» **TASK STATEMENT**:
Your reply should consist of the listing, copied exactly.

*** DATA BELOW

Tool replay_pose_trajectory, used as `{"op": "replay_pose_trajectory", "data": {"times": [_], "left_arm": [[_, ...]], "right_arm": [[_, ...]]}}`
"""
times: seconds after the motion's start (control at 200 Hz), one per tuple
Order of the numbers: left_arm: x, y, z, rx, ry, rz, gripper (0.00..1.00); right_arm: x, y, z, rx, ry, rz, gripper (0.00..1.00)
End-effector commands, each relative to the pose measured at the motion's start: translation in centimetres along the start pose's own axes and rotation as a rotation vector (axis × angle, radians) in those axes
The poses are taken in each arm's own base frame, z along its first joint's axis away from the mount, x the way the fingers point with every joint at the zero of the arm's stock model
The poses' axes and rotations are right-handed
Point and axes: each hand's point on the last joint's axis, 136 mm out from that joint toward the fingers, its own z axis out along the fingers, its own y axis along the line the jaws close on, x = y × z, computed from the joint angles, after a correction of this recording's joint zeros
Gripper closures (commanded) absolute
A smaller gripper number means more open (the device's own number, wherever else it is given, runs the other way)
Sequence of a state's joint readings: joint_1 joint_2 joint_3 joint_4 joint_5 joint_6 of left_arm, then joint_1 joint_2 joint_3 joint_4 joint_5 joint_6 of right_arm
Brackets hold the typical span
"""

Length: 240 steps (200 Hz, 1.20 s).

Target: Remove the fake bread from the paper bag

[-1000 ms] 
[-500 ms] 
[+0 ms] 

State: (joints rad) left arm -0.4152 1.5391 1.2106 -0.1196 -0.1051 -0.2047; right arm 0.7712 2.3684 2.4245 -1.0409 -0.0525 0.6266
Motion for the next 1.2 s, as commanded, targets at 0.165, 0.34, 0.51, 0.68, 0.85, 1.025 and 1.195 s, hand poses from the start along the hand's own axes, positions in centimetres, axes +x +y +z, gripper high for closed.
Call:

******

» **RESULT**:
Tool replay_pose_trajectory, used as `{"op": "replay_pose_trajectory", "data": {"times": [_], "left_arm": [[_, ...]], "right_arm": [[_, ...]]}}`
"""
times: seconds after the motion's start (control at 200 Hz), one per tuple
Order of the numbers: left_arm: x, y, z, rx, ry, rz, gripper (0.00..1.00); right_arm: x, y, z, rx, ry, rz, gripper (0.00..1.00)
End-effector commands, each relative to the pose measured at the motion's start: translation in centimetres along the start pose's own axes and rotation as a rotation vector (axis × angle, radians) in those axes
The poses are taken in each arm's own base frame, z along its first joint's axis away from the mount, x the way the fingers point with every joint at the zero of the arm's stock model
The poses' axes and rotations are right-handed
Point and axes: each hand's point on the last joint's axis, 136 mm out from that joint toward the fingers, its own z axis out along the fingers, its own y axis along the line the jaws close on, x = y × z, computed from the joint angles, after a correction of this recording's joint zeros
Gripper closures (commanded) absolute
A smaller gripper number means more open (the device's own number, wherever else it is given, runs the other way)
Sequence of a state's joint readings: joint_1 joint_2 joint_3 joint_4 joint_5 joint_6 of left_arm, then joint_1 joint_2 joint_3 joint_4 joint_5 joint_6 of right_arm
Brackets hold the typical span
"""

Length: 240 steps (200 Hz, 1.20 s).

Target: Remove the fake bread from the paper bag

[-1000 ms] 
[-500 ms] 
[+0 ms] 

State: (joints rad) left arm -0.4152 1.5391 1.2106 -0.1196 -0.1051 -0.2047; right arm 0.7712 2.3684 2.4245 -1.0409 -0.0525 0.6266
Motion for the next 1.2 s, as commanded, targets at 0.165, 0.34, 0.51, 0.68, 0.85, 1.025 and 1.195 s, hand poses from the start along the hand's own axes, positions in centimetres, axes +x +y +z, gripper high for closed.
Call:

The answer requires nothing further.